Un dibattito sul futuro dell'Europa dopo il Trattato di Lisbona
In compagnia di alcuni corrispondenti di importanti testate giornalistiche a Bruxelles, si discute delle falle democratiche del sistema europeo, sempre più distante da un processo di integrazione maturo.

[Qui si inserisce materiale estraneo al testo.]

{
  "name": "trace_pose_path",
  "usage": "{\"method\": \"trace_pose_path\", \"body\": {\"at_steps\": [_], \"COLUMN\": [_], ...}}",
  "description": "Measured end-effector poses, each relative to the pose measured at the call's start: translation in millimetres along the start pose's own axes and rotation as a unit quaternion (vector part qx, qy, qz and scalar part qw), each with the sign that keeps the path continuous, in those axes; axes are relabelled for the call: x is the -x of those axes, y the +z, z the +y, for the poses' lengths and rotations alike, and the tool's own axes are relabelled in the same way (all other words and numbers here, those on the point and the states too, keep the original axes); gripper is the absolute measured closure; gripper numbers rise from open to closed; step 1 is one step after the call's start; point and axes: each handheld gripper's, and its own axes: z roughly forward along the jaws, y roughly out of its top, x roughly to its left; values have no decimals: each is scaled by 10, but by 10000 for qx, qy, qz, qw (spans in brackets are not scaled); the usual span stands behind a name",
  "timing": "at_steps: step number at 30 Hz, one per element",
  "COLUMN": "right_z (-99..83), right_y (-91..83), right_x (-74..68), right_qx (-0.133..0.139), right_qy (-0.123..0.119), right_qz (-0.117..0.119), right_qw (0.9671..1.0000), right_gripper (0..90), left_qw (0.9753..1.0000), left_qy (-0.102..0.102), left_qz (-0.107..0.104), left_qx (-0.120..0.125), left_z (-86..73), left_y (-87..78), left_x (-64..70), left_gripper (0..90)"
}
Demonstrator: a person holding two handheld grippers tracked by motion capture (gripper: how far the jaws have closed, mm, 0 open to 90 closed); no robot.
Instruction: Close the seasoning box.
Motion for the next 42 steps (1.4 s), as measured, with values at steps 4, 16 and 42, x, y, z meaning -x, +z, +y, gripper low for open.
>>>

Tiziana Barghini, “Reuters”, Andrea Gianbartolomei, “cafebabel.com”, Jean Quatremer, “Liberation”, Bruno Waterfield, “The Daily Telegraph”, Marco Zatterin, “La Stampa”, hanno affrontato ieri la questione europea, un po' per ricordare la famosa frase di Zigmut Baumann: chi è pronto a morire per Solana? Ci si interroga dunque sul deficit democratico e d'integrazione tra i popoli europei, all'alba del Trattato di Lisbona, che nonostante abbia affrontato il vaglio del processo referendario in diversi Stati membri, sia ancora di fronte ad un semaforo rosso, e sia inteso, da molti comunitaristi, come la bara del processo federativo. Si pensi anche al ritiro dagli impegni presi dalla Comunità nei confronti della Georgia, all'indomani della guerra in Ossezia del Sud. I 6 punti di Sarkozy e Kourchner, salutati da tanti esperti del settore come un successo diplomatico europeo, hanno concluso le operazioni militari nel Transcaucaso, ma non sono stati seguiti da un effettivo progetto atto ad aiutare e a costruire una democrazia migliore in Georgia. Anzi. La Ashton ha invece ricordato come sia necessario che siano le istituzioni georgiane a dovere impegnarsi per costruire uno stato più solido. E molto è stato detto anche sul ruolo della Ashton e dei media in Europa. Ma ciò che è risultato più evidente dal dibattito è il mancato senso comune di appartenza ad un processo federativo: Jean Quatremer è stato risoluto nell'affermare che, nonostante l'euro, i progetti Erasmus, le politiche comunitarie, i giovani non si sentano europei. E anzi che l'Europa sia costruita per molti, ma sia ion realtà per pochi. Sarà forse perchè i governo degli Stati memnbri tendono a europeizzare gli insuccessi ed a nazionalizzare i successi?